_Exercise_
Each entry needs to be repeated exactly, with nothing added or removed.

**** Given records

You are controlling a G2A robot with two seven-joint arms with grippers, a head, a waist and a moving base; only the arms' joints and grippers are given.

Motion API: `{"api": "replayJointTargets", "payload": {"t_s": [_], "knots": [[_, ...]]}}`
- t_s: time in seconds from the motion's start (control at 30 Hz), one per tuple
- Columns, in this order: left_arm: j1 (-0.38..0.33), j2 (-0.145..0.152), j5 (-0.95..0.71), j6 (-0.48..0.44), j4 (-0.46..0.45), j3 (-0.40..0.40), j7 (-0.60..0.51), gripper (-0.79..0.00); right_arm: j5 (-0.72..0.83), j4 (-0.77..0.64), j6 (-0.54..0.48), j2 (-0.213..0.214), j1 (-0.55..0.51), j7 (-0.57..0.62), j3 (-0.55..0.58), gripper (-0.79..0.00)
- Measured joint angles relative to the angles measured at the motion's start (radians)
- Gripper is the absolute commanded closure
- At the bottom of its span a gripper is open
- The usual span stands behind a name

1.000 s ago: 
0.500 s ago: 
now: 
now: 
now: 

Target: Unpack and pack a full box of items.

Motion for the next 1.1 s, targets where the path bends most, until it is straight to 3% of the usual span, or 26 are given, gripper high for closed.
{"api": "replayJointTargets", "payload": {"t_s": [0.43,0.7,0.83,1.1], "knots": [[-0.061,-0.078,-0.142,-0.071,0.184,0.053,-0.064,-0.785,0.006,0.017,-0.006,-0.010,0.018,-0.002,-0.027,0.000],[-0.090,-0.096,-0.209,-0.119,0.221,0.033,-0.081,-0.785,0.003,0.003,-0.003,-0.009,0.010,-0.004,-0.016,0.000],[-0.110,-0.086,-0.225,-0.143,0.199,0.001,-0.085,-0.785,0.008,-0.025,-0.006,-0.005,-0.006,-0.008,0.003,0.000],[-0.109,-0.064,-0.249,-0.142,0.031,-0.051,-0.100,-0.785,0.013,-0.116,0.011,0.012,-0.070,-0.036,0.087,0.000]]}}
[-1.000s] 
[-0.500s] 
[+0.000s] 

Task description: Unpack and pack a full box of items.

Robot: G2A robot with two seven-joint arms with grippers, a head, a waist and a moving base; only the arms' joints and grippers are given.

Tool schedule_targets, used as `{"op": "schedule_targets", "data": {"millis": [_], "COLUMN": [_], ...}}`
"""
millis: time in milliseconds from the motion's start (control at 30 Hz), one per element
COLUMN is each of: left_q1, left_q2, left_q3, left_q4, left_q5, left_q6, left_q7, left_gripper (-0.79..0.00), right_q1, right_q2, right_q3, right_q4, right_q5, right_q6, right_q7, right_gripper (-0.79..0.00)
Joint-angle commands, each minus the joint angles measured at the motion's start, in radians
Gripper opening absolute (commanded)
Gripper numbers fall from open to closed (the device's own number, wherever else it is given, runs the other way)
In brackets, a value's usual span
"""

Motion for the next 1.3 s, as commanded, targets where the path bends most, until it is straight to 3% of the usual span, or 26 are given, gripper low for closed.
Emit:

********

_Answer section_
You are controlling a G2A robot with two seven-joint arms with grippers, a head, a waist and a moving base; only the arms' joints and grippers are given.

Motion API: `{"api": "replayJointTargets", "payload": {"t_s": [_], "knots": [[_, ...]]}}`
- t_s: time in seconds from the motion's start (control at 30 Hz), one per tuple
- Columns, in this order: left_arm: j1 (-0.38..0.33), j2 (-0.145..0.152), j5 (-0.95..0.71), j6 (-0.48..0.44), j4 (-0.46..0.45), j3 (-0.40..0.40), j7 (-0.60..0.51), gripper (-0.79..0.00); right_arm: j5 (-0.72..0.83), j4 (-0.77..0.64), j6 (-0.54..0.48), j2 (-0.213..0.214), j1 (-0.55..0.51), j7 (-0.57..0.62), j3 (-0.55..0.58), gripper (-0.79..0.00)
- Measured joint angles relative to the angles measured at the motion's start (radians)
- Gripper is the absolute commanded closure
- At the bottom of its span a gripper is open
- The usual span stands behind a name

1.000 s ago: 
0.500 s ago: 
now: 
now: 
now: 

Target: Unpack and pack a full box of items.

Motion for the next 1.1 s, targets where the path bends most, until it is straight to 3% of the usual span, or 26 are given, gripper high for closed.
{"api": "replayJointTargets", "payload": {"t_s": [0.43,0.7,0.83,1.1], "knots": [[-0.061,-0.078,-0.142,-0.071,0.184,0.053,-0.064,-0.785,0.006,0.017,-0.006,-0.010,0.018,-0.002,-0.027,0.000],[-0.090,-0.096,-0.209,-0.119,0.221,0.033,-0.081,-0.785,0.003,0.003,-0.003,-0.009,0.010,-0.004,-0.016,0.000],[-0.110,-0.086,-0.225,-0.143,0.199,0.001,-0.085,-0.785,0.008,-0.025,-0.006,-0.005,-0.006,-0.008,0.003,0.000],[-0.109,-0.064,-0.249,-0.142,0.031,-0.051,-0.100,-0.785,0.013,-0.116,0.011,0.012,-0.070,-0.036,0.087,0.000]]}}
[-1.000s] 
[-0.500s] 
[+0.000s] 

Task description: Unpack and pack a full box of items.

Robot: G2A robot with two seven-joint arms with grippers, a head, a waist and a moving base; only the arms' joints and grippers are given.

Tool schedule_targets, used as `{"op": "schedule_targets", "data": {"millis": [_], "COLUMN": [_], ...}}`
"""
millis: time in milliseconds from the motion's start (control at 30 Hz), one per element
COLUMN is each of: left_q1, left_q2, left_q3, left_q4, left_q5, left_q6, left_q7, left_gripper (-0.79..0.00), right_q1, right_q2, right_q3, right_q4, right_q5, right_q6, right_q7, right_gripper (-0.79..0.00)
Joint-angle commands, each minus the joint angles measured at the motion's start, in radians
Gripper opening absolute (commanded)
Gripper numbers fall from open to closed (the device's own number, wherever else it is given, runs the other way)
In brackets, a value's usual span
"""

Motion for the next 1.3 s, as commanded, targets where the path bends most, until it is straight to 3% of the usual span, or 26 are given, gripper low for closed.
Emit:

No further output is expected for this exercise.